I was so young, but I wish I'd known to look for signs from her. I have no doubt she gave me many.

Sunday, August 05, 2007

Marine and Sandra

Yesterday afternoon I sat relaxing in a speedboat watching someone try waterskiing for the first time. Her name was Sandra, and waterskiing wasn't her only adventure: She had flown here from Paris last week, chaperoning ten French teenage exchange students on a three-week jaunt.

Marine, one of the students, is staying with my daughter and granddaughter. Sandra speaks perfect, almost unaccented English, but Marine is still learning. My daughter, granddaughter, and I are no help whatsoever. In typical American fashion, we speak only English—and not always perfectly.

I could never have been an exchange student. I would have loved to have gone to Europe, but only with my parents and at least two of my best friends. And maybe my French-speaking grandmother. Even recently, my idea of a big adventure was my weekend at Yale: three days in another state with 250 people I didn't know, all of whom spoke English.

I look at Marine and Sandra and wonder who is braver—the 16-year-old or the 20-something responsible for ten 16-year-olds?

Sandra's first attempt to get up on water skis ended within seconds. I learned to waterski in my twenties, too. It took me all afternoon. Poor Joe—over and over again he'd hit the throttle, and over and over again I'd bomb out. He suggested we go home and try another time. But I refused to leave the lake until I succeeded. It was embarrassing . . . the sun low in the sky, strangers on the shore (with thick New York accents) yelled, "You can do it, kid!!" Kid eventually did it.

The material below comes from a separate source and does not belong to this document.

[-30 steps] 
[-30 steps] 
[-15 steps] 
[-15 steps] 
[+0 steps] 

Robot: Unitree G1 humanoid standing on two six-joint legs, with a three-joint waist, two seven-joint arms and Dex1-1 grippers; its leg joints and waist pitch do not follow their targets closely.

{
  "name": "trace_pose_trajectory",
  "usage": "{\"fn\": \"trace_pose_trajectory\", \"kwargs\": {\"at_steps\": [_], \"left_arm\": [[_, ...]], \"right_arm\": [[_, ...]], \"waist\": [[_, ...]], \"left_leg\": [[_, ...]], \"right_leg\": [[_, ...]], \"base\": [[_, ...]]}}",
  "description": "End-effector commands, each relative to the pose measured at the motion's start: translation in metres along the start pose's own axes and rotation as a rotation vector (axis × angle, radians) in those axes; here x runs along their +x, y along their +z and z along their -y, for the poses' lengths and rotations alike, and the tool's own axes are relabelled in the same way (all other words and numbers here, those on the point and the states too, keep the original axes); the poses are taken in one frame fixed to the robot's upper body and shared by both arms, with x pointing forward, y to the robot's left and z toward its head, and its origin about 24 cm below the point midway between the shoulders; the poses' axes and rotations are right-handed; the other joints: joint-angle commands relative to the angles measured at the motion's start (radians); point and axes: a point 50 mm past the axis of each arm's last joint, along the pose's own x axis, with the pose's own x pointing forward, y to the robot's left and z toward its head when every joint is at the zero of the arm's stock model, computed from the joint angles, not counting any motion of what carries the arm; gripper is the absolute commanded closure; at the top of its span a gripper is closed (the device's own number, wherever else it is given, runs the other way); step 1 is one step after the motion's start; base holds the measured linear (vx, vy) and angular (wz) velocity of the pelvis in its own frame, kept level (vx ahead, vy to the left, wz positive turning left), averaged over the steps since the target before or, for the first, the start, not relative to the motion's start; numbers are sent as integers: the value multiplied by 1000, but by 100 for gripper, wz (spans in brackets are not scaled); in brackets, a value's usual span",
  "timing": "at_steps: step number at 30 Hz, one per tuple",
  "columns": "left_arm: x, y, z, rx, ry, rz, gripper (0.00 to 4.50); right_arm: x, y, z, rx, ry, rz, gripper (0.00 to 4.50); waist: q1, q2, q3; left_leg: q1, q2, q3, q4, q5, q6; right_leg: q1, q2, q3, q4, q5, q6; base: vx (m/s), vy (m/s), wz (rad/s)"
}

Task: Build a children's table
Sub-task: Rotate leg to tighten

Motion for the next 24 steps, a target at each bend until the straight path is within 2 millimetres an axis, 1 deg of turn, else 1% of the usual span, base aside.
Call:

Now Sandra is about to try for the second time. Chuck reminds her that the most important thing is not to bend your elbows, and Liz and I echo him: "Don't bend your elbows!" I wish I'd had this Greek chorus—indeed, this good teacher—30-odd years ago, when I was learning.

Liz and Marine are constantly firing digital cameras on either side of me. I feel as though I somehow got stuck in the middle of the paparazzi. "Okay!" Sandra calls from the water, her voice only somewhat tentative. Chuck hits the throttle, the boat surges forward—and Sandra is UP! I give her the most American of cheers: You go, girl!!